━━━━━ Input for this task

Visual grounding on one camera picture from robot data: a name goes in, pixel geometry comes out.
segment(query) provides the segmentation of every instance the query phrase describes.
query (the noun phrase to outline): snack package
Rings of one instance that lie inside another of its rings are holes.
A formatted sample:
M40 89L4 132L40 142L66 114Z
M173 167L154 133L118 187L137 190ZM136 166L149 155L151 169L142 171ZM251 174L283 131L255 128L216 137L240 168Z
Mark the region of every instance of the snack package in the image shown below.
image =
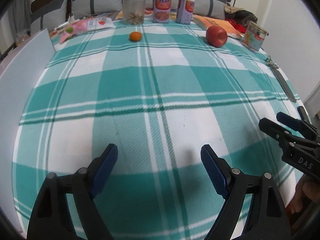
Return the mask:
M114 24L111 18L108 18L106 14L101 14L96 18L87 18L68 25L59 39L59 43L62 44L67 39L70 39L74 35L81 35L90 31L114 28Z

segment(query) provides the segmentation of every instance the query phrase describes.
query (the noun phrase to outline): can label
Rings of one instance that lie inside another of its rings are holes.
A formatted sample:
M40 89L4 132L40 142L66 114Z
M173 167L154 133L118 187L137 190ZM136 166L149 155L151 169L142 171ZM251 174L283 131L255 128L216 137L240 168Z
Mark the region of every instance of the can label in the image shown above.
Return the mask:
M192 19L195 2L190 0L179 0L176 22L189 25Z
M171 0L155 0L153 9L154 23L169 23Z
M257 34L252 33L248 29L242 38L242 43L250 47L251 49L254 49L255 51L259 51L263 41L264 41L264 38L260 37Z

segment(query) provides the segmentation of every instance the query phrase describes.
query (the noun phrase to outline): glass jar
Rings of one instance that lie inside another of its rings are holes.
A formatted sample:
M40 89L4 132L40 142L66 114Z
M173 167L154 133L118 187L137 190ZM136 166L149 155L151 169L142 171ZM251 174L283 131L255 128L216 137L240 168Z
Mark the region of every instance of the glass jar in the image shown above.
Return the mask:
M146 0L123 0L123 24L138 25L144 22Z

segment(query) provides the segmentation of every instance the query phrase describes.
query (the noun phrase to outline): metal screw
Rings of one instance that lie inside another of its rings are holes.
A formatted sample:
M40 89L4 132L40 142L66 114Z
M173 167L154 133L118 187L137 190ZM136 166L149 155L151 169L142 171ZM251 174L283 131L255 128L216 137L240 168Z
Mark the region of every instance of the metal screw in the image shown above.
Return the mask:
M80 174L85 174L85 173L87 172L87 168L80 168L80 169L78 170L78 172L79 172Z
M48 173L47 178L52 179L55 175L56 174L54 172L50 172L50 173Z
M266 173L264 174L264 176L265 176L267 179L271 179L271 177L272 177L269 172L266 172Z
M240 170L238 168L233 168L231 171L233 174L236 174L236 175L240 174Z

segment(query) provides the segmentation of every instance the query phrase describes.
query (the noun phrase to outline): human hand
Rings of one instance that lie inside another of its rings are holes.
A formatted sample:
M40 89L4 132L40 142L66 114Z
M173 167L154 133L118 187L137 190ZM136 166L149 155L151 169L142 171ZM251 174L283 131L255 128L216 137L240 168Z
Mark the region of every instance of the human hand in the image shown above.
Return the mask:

━━━━━━━━━━

__What is being asked__.
Your answer must be the lines from the one containing "query (the noun phrase to outline): human" to the last line of the entries, repeated exactly and with nothing else.

__Result of this exercise__.
query (the noun phrase to outline): human hand
Rings of one instance that lie inside another of its rings are holes.
A formatted sample:
M40 89L4 132L40 142L66 114Z
M173 167L154 133L118 187L137 190ZM136 166L149 155L151 169L142 171ZM251 174L283 131L255 128L216 137L240 168Z
Mark the region of every instance of the human hand in the image shown above.
Return the mask:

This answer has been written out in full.